● Task requirements: Please transcribe every entry below exactly, without including the pictures.

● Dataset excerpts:
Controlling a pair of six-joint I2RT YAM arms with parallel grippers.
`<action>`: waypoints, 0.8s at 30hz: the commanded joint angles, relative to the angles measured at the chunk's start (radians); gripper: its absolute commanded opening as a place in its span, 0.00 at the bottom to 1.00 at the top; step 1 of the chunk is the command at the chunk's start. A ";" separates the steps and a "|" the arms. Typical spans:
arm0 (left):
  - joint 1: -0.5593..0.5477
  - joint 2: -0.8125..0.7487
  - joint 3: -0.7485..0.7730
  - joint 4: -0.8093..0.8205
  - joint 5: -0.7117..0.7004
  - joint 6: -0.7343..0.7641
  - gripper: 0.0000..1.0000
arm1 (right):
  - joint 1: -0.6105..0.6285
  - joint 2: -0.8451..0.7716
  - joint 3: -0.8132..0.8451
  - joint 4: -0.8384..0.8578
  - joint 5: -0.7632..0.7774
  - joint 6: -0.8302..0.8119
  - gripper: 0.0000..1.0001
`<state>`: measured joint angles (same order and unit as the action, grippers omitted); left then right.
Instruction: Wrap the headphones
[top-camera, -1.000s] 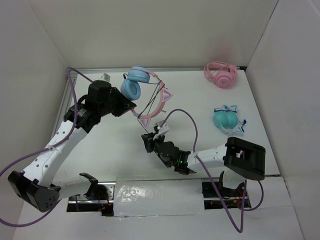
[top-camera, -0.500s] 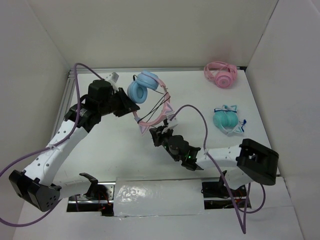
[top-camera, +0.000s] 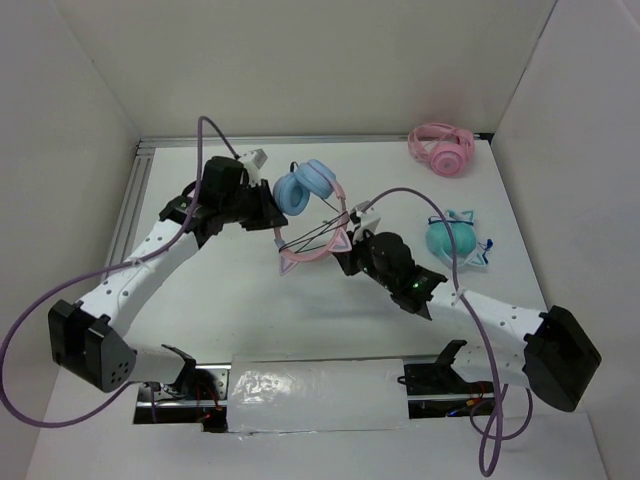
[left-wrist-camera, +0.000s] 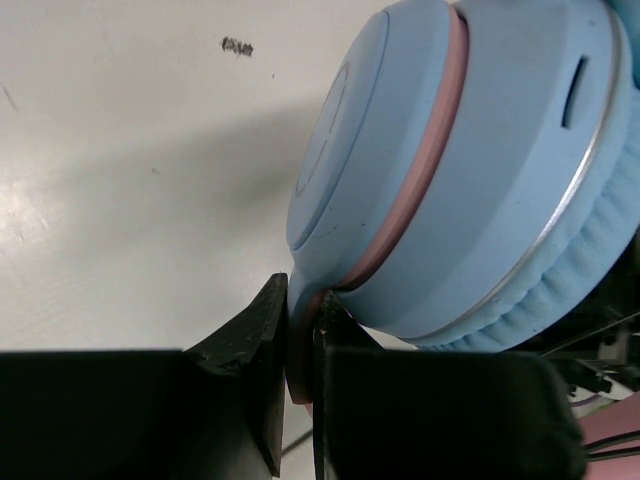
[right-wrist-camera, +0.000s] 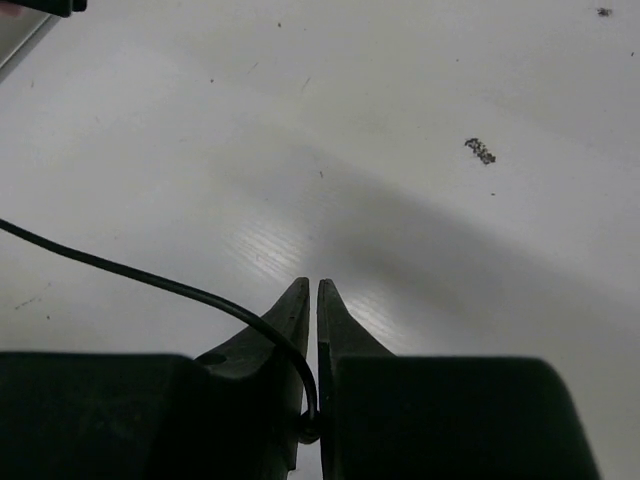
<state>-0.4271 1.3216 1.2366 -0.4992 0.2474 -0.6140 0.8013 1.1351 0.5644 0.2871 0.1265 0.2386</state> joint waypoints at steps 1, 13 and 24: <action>0.019 0.040 0.112 0.068 0.067 0.169 0.00 | -0.091 -0.011 0.109 -0.199 -0.068 -0.093 0.12; 0.037 0.277 0.227 0.180 0.052 0.321 0.00 | -0.355 0.294 0.494 -0.455 -0.389 -0.165 0.09; 0.044 0.683 0.543 0.119 -0.157 0.224 0.00 | -0.475 0.730 0.949 -0.654 -0.363 -0.053 0.08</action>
<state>-0.3779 1.9324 1.7130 -0.3397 0.1287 -0.4187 0.3393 1.8355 1.4090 -0.3336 -0.3202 0.1249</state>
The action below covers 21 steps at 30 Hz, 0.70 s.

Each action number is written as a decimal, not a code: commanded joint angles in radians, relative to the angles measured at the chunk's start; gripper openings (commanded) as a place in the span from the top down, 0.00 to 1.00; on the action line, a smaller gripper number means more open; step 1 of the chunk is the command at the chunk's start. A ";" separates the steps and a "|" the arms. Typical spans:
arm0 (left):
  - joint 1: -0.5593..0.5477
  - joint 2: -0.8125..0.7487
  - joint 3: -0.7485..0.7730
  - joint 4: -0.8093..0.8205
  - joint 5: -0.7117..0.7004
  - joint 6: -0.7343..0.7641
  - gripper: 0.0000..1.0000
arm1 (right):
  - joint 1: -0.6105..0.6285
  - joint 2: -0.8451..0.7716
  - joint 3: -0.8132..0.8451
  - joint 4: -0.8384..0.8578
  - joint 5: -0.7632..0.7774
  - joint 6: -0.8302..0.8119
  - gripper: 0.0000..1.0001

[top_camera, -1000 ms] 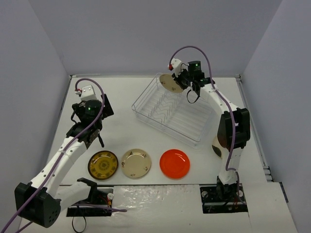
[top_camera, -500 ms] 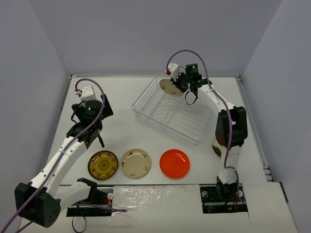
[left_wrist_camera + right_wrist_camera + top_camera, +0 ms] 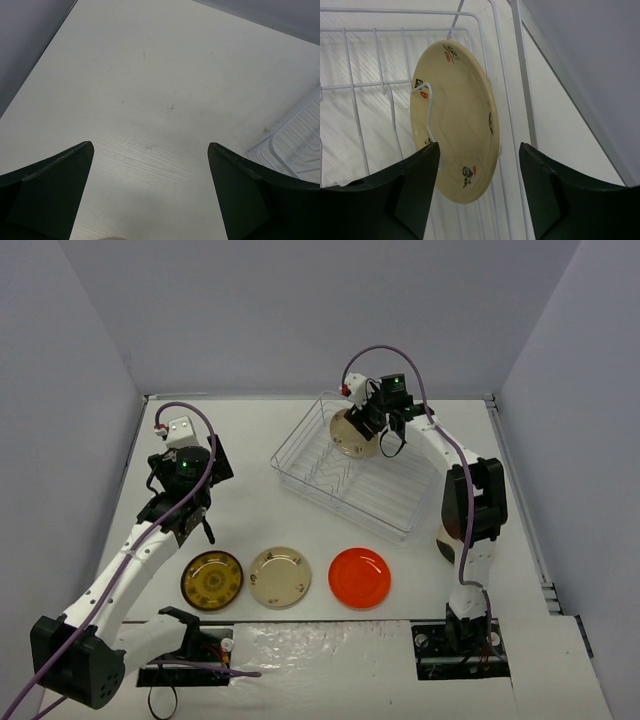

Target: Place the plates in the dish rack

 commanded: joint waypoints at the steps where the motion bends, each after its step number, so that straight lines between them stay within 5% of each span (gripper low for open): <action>1: 0.005 -0.018 0.026 0.025 -0.007 0.007 0.03 | 0.008 -0.083 0.033 0.055 -0.007 0.037 0.33; 10: 0.005 -0.023 0.033 0.098 0.052 0.031 0.03 | -0.021 -0.299 -0.023 0.183 0.140 0.336 0.00; 17: 0.064 0.083 0.109 0.150 0.225 0.024 0.03 | -0.161 -0.525 -0.128 0.016 0.409 0.837 0.00; 21: 0.113 0.138 0.118 0.190 0.315 0.012 0.03 | -0.286 -0.715 -0.393 -0.059 0.493 1.004 0.00</action>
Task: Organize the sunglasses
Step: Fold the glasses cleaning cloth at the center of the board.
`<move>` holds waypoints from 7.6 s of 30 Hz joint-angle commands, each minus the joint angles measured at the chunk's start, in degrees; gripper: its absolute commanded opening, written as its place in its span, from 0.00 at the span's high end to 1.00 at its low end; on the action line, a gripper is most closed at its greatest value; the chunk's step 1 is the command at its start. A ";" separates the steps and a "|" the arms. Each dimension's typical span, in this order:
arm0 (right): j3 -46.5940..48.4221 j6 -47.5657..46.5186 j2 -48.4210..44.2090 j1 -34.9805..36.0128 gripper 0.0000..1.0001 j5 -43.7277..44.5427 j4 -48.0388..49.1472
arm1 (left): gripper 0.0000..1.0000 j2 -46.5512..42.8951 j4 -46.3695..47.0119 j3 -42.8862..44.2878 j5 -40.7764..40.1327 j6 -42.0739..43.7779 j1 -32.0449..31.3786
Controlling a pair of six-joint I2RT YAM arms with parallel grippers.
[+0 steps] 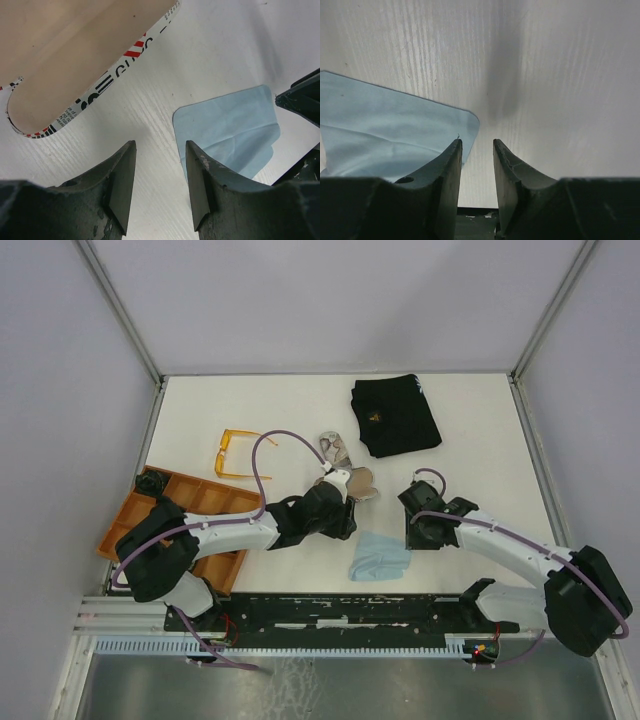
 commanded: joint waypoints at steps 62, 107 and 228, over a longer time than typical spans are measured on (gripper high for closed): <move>-0.91 -1.67 5.73 -2.46 1.00 -2.38 7.36 | 0.50 9.90 1.21 7.75 4.15 6.10 -1.17; -2.45 -1.71 4.99 -2.63 1.00 -2.36 8.92 | 0.71 21.54 -11.44 13.57 -9.18 7.20 -12.34; -7.23 -8.81 -2.88 -2.65 1.00 -14.13 20.70 | 0.97 -3.41 18.71 -13.47 0.74 12.20 -7.43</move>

● Task output:
Controlling a pair of six-joint I2RT YAM arms with parallel grippers.
`<action>`: waypoints, 0.8s at 30hz: the commanded joint angles, relative to the angles measured at the chunk's start (radians); gripper: its absolute commanded opening as a place in its span, 0.00 at the bottom to 1.00 at the top; step 1 of the chunk is the command at the chunk's start. A ";" separates the steps and a "|" the arms. Typical spans:
arm0 (left):
  - joint 1: -0.5593..0.5477
  - joint 2: -0.8125..0.7487
  - joint 3: -0.7485..0.7730
  - joint 4: -0.8093..0.8205
  - joint 5: -0.7117..0.7004
  - joint 6: -0.7343..0.7641
  - gripper: 0.0000..1.0000
arm1 (right):
  - joint 1: -0.6105..0.6285
  - joint 2: -0.8451..0.7716
  - joint 3: -0.8132..0.8451
  - joint 4: -0.8384..0.8578
  - joint 5: -0.7632..0.7774
  - joint 6: -0.8302..0.8119
  - gripper: 0.0000..1.0001
`<state>`: measured joint angles (same order and unit as the action, grippers omitted); left then right.
Instruction: Wrap the headphones
[top-camera, -1.000s] 
[top-camera, -0.500s] 
[top-camera, +0.000s] 
[left-wrist-camera, +0.000s] 
[right-wrist-camera, +0.000s] 
<state>-0.4271 1.3216 1.2366 -0.4992 0.2474 -0.6140 0.8013 1.1351 0.5644 0.2871 0.1265 0.2386</state> joint waypoints at steps 1, 13 and 24: <action>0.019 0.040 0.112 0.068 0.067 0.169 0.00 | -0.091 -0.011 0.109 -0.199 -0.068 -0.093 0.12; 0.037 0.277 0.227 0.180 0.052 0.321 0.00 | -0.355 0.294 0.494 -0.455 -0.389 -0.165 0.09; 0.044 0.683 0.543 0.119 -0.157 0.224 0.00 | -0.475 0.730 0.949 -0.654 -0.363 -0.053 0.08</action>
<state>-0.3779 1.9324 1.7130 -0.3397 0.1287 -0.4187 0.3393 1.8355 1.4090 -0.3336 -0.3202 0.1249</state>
The action below covers 21 steps at 30 Hz, 0.70 s.

Each action number is written as a decimal, not a code: commanded joint angles in radians, relative to the angles measured at the chunk's start; gripper openings (commanded) as a place in the span from the top down, 0.00 to 1.00; on the action line, a smaller gripper number means more open; step 1 of the chunk is the command at the chunk's start. A ";" separates the steps and a "|" the arms. Typical spans:
arm0 (left):
  - joint 1: -0.5593..0.5477
  - joint 2: -0.8125..0.7487
  - joint 3: -0.7485..0.7730
  - joint 4: -0.8093..0.8205
  - joint 5: -0.7117..0.7004
  - joint 6: -0.7343..0.7641
  - gripper: 0.0000..1.0000
arm1 (right):
  - joint 1: -0.6105..0.6285
  - joint 2: -0.8451..0.7716
  - joint 3: -0.8132..0.8451
  - joint 4: -0.8384..0.8578
  - joint 5: -0.7632..0.7774
  - joint 6: -0.8302..0.8119
  - gripper: 0.0000..1.0001

[top_camera, -1000 ms] 
[top_camera, -500 ms] 
[left_wrist_camera + right_wrist_camera + top_camera, +0 ms] 

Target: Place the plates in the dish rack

 commanded: joint waypoints at the steps where the motion bends, each after its step number, so that straight lines between them stay within 5% of each span (gripper low for open): <action>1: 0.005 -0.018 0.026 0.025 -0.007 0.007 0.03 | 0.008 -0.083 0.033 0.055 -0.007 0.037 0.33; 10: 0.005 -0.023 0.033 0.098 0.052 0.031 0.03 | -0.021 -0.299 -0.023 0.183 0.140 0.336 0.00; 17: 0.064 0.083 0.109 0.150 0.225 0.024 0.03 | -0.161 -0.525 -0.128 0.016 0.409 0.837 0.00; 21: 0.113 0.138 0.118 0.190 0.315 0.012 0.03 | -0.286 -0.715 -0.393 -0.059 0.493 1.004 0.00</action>
Task: Organize the sunglasses
Step: Fold the glasses cleaning cloth at the center of the board.
`<move>` holds waypoints from 7.6 s of 30 Hz joint-angle commands, each minus the joint angles measured at the chunk's start, in degrees; gripper: its absolute commanded opening, written as its place in its span, from 0.00 at the span's high end to 1.00 at its low end; on the action line, a gripper is most closed at its greatest value; the chunk's step 1 is the command at its start. A ";" separates the steps and a "|" the arms. Each dimension's typical span, in this order:
arm0 (right): j3 -46.5940..48.4221 j6 -47.5657..46.5186 j2 -48.4210..44.2090 j1 -34.9805..36.0128 gripper 0.0000..1.0001 j5 -43.7277..44.5427 j4 -48.0388..49.1472
arm1 (left): gripper 0.0000..1.0000 j2 -46.5512..42.8951 j4 -46.3695..47.0119 j3 -42.8862..44.2878 j5 -40.7764..40.1327 j6 -42.0739..43.7779 j1 -32.0449..31.3786
Controlling a pair of six-joint I2RT YAM arms with parallel grippers.
[+0 steps] 
 commanded: joint waypoints at steps 62, 107 and 228, over a longer time than typical spans are measured on (gripper high for closed): <move>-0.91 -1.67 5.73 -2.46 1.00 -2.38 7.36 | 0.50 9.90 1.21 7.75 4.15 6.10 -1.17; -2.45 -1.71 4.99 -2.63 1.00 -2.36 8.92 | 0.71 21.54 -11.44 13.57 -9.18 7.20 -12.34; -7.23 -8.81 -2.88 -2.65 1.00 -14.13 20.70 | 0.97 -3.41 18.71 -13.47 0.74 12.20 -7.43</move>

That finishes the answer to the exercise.